Direktörlüğünü Vecdi Sayar’ın yaptığı Festivalde, Uluslararası Yarışma, Ulusal Yarışma, Özel Gösterimler, Onur Ödülü, Kültürlerarası Sanat Başarı Ödülü, Yaşam Boyu Başarı Ödülleri ile “iki Ustadan iki film”, “Anılarına”, “Sinemamızdan Portreler”, “Sınır Tanımayan Yönetmenler”, “Üç Kıtadan Üç Film”, “Müzik ve Yaşam”, “Her Yaştan Çocuklar İçin” bölümleri yer alıyor. İstinyePark Renk Sinemaları, Elhamra Sineması, Fransız Kültür Merkezi ve İzmir Sanat’taki tüm film gösterimleri ve söyleşilere katılım ücretsiz olacak.

-Sözleşme Sergisi


Globera Sanat İnisiyatifi tarafından düzenlenen ArtMeet Festivali'nin ikinci edisyonu ‘‘Sözleşme’’ sergisiyle 11 Ekim-15 Kasım 2024 tarihlerinde Tarihi Bıçakçı Han'da olacak. Etkinlik kapsamında sergi turu ve söyleşi gibi yan etkinlikler de yer alacak.

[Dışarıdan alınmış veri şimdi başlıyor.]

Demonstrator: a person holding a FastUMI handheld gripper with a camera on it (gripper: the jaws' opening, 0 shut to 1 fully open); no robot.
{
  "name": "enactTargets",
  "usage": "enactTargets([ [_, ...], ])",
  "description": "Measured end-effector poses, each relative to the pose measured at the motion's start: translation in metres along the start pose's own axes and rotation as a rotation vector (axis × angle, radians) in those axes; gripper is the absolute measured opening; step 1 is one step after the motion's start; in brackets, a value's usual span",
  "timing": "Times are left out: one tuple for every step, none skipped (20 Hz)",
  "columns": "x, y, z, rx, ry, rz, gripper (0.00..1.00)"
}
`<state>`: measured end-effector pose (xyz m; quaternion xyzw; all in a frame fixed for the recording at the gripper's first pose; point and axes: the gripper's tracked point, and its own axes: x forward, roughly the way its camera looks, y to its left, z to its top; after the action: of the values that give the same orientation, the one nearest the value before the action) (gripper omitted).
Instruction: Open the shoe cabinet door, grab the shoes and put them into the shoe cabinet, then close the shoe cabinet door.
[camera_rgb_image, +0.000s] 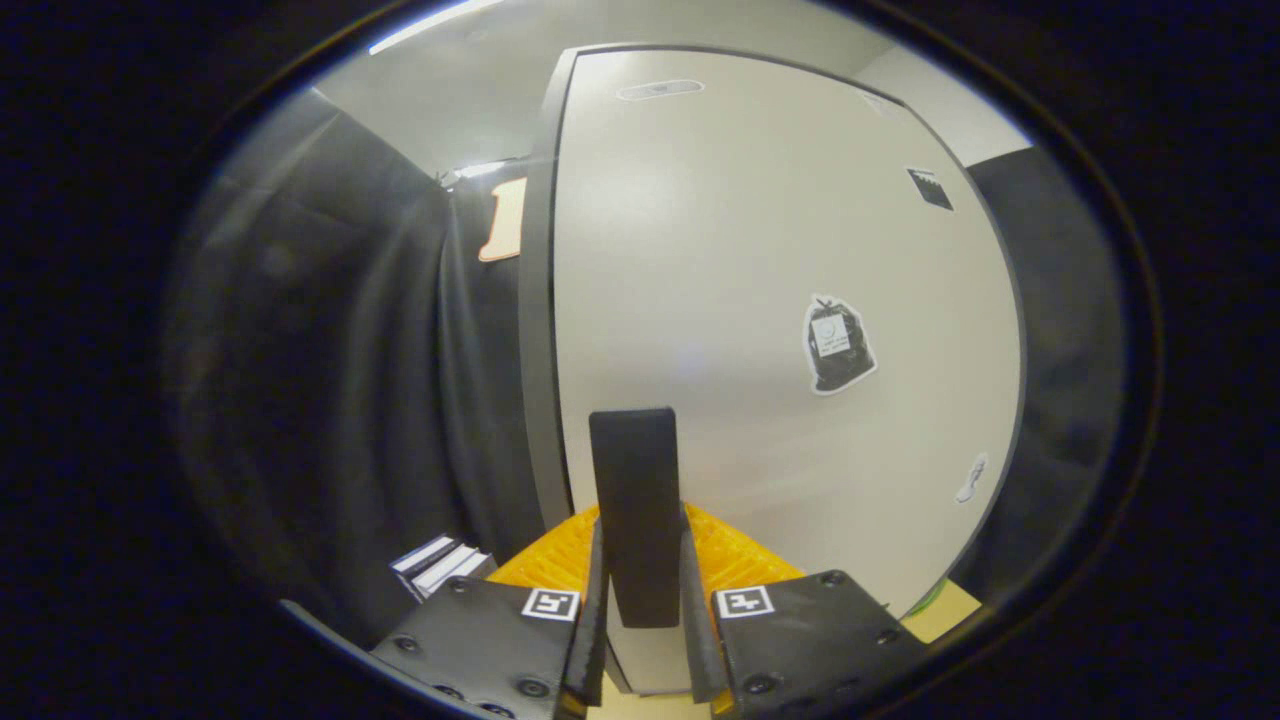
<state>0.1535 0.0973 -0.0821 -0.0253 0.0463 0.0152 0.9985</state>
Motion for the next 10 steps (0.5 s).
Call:
enactTargets([
  [-0.001, 0.0, -0.001, 0.005, 0.003, 0.002, 0.41],
  [-0.002, 0.0, 0.0, 0.009, 0.001, 0.002, 0.35],
  [0.001, -0.001, -0.001, 0.006, 0.0, -0.001, 0.3],
  [0.001, 0.0, -0.001, 0.005, -0.001, -0.005, 0.25],
  [0.001, -0.001, -0.001, 0.007, 0.002, -0.007, 0.19],
  [-0.001, 0.0, 0.0, 0.008, 0.0, -0.003, 0.16],
  [-0.002, -0.001, -0.001, 0.007, 0.002, -0.002, 0.12],
  [-0.004, -0.001, 0.0, 0.004, 0.003, 0.003, 0.12],
  [-0.006, -0.001, -0.001, 0.003, 0.005, 0.01, 0.12],
  [-0.009, -0.001, -0.001, 0.006, 0.008, 0.02, 0.12],
])
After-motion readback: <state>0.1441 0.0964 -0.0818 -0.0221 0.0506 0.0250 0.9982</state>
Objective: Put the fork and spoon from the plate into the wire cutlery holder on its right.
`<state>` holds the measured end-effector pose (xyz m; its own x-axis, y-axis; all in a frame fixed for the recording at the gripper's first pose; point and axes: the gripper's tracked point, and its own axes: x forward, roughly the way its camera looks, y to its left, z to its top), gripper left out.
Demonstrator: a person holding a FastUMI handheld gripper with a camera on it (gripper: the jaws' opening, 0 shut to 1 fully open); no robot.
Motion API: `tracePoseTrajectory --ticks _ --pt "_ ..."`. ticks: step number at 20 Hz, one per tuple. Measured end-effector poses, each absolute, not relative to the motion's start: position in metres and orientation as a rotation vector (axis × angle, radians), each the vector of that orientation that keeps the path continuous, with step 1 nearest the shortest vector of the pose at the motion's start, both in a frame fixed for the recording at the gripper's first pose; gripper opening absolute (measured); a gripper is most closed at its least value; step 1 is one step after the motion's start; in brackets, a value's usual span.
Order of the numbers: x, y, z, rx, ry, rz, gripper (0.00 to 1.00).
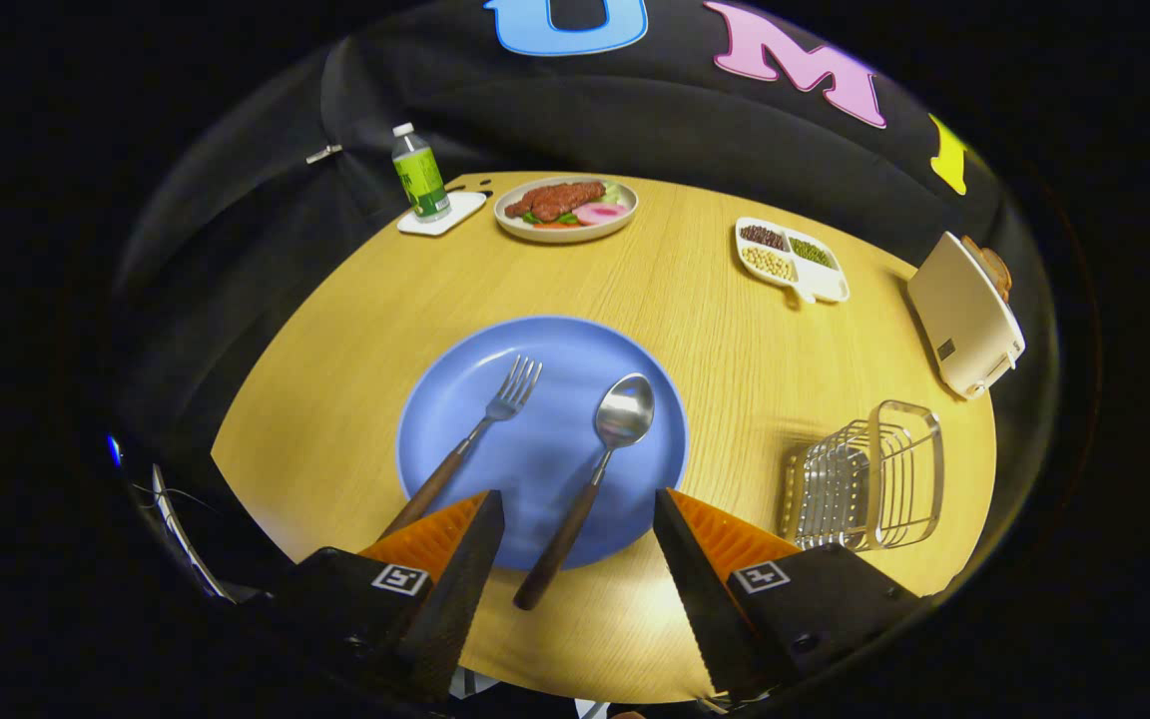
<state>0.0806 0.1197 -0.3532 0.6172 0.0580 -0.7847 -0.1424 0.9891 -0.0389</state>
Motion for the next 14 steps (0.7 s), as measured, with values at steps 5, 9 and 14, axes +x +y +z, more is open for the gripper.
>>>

Doğa hakkı kavramından yola çıkan Sözleşme sergisi doğa ile aramızdaki ilişkiyi insan evrimi açısından değerlendiren bir bakış açısına sahip.

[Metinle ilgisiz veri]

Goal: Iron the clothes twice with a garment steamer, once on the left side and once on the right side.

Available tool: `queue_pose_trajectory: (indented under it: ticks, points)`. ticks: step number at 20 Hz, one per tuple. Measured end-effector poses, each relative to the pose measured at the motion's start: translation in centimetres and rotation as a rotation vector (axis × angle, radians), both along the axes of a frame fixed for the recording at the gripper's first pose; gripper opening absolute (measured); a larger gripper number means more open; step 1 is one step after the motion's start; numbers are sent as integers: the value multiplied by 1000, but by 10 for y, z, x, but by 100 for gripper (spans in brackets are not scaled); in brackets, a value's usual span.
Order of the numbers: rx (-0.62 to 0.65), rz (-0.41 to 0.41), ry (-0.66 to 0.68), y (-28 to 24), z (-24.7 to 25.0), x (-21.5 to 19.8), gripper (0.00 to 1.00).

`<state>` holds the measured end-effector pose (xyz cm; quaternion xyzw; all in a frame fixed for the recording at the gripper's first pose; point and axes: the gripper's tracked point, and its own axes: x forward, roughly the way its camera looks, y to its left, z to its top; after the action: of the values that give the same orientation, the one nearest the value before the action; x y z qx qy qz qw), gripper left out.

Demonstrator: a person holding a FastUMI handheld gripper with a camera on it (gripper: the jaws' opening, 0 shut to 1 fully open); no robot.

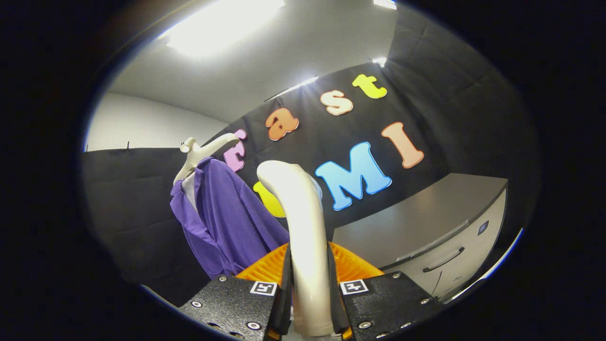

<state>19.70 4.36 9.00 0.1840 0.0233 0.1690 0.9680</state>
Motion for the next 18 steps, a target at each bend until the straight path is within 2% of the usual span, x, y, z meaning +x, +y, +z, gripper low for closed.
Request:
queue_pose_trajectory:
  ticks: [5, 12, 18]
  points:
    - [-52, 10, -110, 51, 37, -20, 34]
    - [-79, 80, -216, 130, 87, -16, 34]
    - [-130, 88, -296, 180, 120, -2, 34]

Sergide video mapping, film, ses gibi dijital işlerin yanı sıra seramik, heykel, kolaj, yerleştirme ve ileridönüşüm tekniklerinin kullanıldığı eserler yer alacaktır.

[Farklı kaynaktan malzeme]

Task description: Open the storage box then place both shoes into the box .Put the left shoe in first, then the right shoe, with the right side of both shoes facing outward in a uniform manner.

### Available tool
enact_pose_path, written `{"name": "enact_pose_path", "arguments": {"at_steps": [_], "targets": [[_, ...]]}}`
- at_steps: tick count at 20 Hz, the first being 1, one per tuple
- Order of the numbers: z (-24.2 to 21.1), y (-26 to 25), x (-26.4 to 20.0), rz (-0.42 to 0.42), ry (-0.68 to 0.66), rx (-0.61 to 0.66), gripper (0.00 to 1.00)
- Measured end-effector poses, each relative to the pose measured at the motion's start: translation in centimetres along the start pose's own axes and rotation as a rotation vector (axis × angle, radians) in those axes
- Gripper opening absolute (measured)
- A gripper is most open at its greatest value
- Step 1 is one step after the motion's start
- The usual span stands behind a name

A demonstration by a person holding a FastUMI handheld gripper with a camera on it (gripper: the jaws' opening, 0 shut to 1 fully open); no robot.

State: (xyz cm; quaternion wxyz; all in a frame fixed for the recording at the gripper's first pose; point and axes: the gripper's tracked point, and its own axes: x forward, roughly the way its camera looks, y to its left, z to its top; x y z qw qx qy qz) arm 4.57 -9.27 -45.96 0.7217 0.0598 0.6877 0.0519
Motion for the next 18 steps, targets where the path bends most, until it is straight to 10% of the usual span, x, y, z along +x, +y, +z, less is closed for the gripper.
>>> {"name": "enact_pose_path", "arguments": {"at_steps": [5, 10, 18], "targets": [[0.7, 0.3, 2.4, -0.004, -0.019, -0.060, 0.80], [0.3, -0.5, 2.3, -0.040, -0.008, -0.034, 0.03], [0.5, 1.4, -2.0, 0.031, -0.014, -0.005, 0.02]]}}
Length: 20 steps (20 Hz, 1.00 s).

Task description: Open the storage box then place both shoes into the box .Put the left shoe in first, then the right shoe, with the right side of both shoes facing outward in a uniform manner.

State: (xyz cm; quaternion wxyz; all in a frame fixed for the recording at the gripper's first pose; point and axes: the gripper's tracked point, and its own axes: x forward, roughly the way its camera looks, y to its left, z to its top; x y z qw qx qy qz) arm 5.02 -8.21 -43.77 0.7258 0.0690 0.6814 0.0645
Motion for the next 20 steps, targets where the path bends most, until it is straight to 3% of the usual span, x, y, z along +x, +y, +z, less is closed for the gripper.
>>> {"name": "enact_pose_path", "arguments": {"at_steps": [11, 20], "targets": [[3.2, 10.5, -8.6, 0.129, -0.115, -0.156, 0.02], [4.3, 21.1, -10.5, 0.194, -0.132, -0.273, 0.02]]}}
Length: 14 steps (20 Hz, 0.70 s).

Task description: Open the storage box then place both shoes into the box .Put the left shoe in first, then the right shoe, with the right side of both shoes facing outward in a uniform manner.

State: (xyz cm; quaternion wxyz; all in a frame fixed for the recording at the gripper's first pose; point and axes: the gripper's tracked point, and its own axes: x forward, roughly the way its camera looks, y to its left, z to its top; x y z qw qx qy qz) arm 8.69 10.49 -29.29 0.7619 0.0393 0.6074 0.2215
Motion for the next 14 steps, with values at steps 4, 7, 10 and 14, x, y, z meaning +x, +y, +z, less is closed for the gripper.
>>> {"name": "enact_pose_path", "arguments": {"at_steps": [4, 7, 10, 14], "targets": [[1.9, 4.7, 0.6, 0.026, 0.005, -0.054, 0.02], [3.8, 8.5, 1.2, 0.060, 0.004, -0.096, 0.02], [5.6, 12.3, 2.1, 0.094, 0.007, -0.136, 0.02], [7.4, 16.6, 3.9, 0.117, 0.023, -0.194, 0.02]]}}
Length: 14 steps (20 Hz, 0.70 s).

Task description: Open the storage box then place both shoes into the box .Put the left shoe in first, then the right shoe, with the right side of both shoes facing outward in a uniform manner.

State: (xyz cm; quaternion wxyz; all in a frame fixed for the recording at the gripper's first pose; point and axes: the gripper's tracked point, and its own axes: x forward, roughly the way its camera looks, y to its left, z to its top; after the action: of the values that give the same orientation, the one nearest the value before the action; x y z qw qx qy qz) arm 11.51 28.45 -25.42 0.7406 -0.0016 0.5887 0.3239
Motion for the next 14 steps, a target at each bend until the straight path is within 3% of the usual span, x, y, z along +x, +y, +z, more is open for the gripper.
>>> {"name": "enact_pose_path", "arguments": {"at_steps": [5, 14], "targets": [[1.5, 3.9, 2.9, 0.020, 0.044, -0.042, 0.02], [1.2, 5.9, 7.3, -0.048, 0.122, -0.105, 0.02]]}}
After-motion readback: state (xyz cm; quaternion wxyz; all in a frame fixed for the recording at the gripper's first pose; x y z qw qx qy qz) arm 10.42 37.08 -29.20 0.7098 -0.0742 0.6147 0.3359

Sergide eserleri bulunan sanatçılar ise; Ali Kanal, Aycan Genlik, Cem Atmaca, Doğunun Cadıları, Dünya B. Atal, Ege Bulut, Etem Şahin, Ezgi Yakın, Habip Arkın Cihangir, Hande Zerkin, Nezaket Tekin, Onur Kocaer, Özgür Demirci, Sinan Kestelli, Şeyma Güzelaydın, Uğur Engin Deniz, Yiğit Özgür Ürkmez, Zarife Arslan şeklinde.

-Amy Hustoy


Çocukluğunda ve genç kızlığında yaşadığı travmalar nedeniyle çoklu kişilik bozukluğuyla mücadele eden genç bir kadının; biraz tatlı, oldukça acı ve ekşi hayat hikayesi ile seyircisi ile buluşuyor.

Danimarkalı bir Müslüman kadın, bir İngiliz genel ev kadını, 7 yaşında bir kız çocuğu ve William!

Hikayede; Chris Sizemore, Shirley Ardell Mason ve Mary Reynolds gibi dünyaca ünlü bir çok 'kadın çoklu kişilik bozukluğu hastasının psikoanalist raporları incelenerek, bu hastaların ortak travmaları ve bunların yarattığı ortak kişilik tiplemeleri işlenmiştir.

70’lerin sonlarında muayene olduğu psikoanalistlerin çoğunu zekasıyla şaşkına çeviren Amy Hustoy; kişiliklerinin doğuşuna neden olan travmaları açısından oldukça trajik bir hikayeye sahip.

-Yol Ayrımları


Yazdığı öykülerdeki karakterlerin yüzlerini görme merakı ile 1974 - 1975 yıllarında resim yapmaya başlayan Özuysal, yurtdışında açtığı 21 sergi ile birçok başarıya imza attı. Son sergisi olan Yol Ayrımları Sergisi’nin açılışı 10 Ekim saat 16:00’da Aryom Kültür ve Sanat Merkezi’nde gerçekleştirilecek. Sergi 10 Kasım’a kadar ziyarete açık olacak.

-Kırlangıç Kırlangıç


"Kırlangıç Kırlangıç", sadece kuşlara adanmış bir sergi değil, aynı zamanda insanoğlunun modern şehirlerde doğayla kurduğu ilişkiye dair derin bir düşünme pratiği sunuyor. Anadolu’nun geleneksel mimarisinde kuşlar için yapılan özel pencereler ve İstanbul’un eşi benzeri olmayan kuş sarayları gibi hayvanlarla birlikte yaşamanın yollarını bulduğumuz yapılar varken; cam, metal ve beton yığınlarında kaybolmayı seçmeye başladık. “Kırlangıç Kırlangıç”, köpeklerin, kedilerin, kuşların birer şehir sakini olduğunu unutmamak gerektiğini vurguluyor.